Pierwszą kwestią, która została poruszona w tekście, jest zarządzanie meczem. Sędziowie przyznają, że UEFA wprowadziła nowe wytyczne odnośnie do rozdawania kartek i to może budzić kontrowersje. - My popełniamy błędy, bo nie zauważymy faulu, nie damy rywalowi żółtej kartki, więc ławki się denerwują. Jak się mają nie denerwować, skoro trener dziś tam siedzi, a za dwa miesiące może go nie być. Dla niego nasze decyzje są warte dużej stawki i przykładowo ja to napięcie rozumiem. Tymczasem słyszymy, że ma być zero tolerancji i jak ktoś ci machnie, to masz pokazać kartkę - powiedział kolejny.

- Trzy lata temu mieliśmy po trzy-cztery kartki na mecz, dziś mamy siedem-osiem. I efekt jest taki, że idąc z tymi wytycznymi niby jest wszystko fajnie, bo zgodnie ze sztuką, a w praktyce telefony od jednych i drugich. (...) Zdarza się, że później sprawdzasz rozpiskę na mecze w następny weekend i cię nie ma, bo media piszą, że nie ogarnąłeś, więc pewnie lepiej zostawić cię w domu. Trochę jest tak, że osoby wypowiadające się w mediach kreują głos ludu, mimo że brakuje im podstaw merytorycznych - dodano.

Więcej treści sportowych znajdziesz też na Gazeta.pl

Arbitrzy ekstraklasy nie mogą liczyć na wsparcie Kolegium Sędziów. "O co tu chodzi?"

Następny z sędziów odniósł się również do ostatnich wpadek, zaznaczając, że Kolegium Sędziów nie miało zastrzeżeń co do podjętych decyzji. - Czasem nie wiemy, co się dzieje.
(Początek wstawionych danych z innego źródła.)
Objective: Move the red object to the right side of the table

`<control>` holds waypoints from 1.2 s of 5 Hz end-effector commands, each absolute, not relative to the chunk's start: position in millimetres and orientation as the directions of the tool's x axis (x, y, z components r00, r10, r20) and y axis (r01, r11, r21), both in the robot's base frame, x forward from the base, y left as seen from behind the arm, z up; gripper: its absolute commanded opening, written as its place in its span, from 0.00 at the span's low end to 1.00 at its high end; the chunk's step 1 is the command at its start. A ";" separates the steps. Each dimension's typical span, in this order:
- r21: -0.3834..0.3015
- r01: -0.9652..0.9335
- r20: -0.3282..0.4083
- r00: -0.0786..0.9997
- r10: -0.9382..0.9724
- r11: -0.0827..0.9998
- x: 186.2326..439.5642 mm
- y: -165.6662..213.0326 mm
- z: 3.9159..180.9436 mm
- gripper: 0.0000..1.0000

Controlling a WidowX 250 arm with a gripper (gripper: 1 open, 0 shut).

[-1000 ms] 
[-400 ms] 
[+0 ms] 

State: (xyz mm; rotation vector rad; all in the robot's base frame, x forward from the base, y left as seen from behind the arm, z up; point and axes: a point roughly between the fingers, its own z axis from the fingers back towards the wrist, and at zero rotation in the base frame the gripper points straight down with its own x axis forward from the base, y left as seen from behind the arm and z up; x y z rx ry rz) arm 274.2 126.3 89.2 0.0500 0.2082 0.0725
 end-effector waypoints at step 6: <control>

Był niedawno miękki karny na Radomiaku, albo druga żółta kartka na Stali Mielec w nieco kontrowersyjnych okolicznościach i wiem, że około 80 proc. sędziów uznało te decyzje za błędne, a później wychodzą "Klipy Tygodnia" i czytamy, że to jest dobra decyzja - zakomunikował.
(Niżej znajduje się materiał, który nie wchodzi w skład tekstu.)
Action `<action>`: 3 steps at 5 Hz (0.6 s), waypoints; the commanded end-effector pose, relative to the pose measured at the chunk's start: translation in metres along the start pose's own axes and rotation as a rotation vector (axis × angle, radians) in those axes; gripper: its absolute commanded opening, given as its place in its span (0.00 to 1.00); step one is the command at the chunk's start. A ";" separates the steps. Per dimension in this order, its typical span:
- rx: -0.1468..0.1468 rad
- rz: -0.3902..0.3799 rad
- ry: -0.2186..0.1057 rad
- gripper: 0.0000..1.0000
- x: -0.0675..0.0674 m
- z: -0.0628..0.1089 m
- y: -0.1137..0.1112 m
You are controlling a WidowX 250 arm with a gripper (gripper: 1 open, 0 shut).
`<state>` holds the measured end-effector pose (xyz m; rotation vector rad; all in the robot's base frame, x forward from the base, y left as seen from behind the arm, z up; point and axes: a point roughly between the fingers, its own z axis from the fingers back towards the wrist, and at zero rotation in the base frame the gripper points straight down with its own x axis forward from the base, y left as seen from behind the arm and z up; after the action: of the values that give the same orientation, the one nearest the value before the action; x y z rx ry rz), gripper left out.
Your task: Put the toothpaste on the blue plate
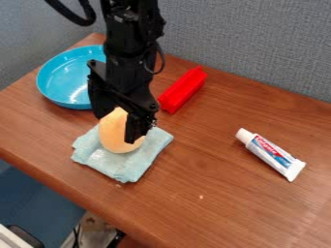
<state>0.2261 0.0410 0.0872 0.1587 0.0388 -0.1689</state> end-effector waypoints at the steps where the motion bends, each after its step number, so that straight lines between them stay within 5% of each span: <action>1: 0.011 0.019 -0.048 1.00 0.006 0.011 0.007; 3: 0.009 0.018 -0.041 1.00 0.006 0.009 0.007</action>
<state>0.2256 0.0413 0.0869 0.1583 0.0408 -0.1721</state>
- Czyli wychodzi, że 20 proc. sędziów ma rację i większość pyta: o co tu chodzi? Jak to teraz ogarnąć? Większość musi zejść do mniejszości - oznajmił. Po czym dodał, że ich przełożeni nie spieszą się z oceną poprowadzonych spotkań. - Brak feedbacku powoduje, że sędziowie siedzą jak na szpilkach czekając na maila z obsadą i dopiero wtedy możemy się domyślać, że coś tam było nie tak. Domyślać, bo do obsady nie ma żadnego komentarza - podsumował.

Poinformowano również, że po zakończeniu następnej serii gier dojdzie do spotkania władz ekstraklasy z Kolegium Sędziów.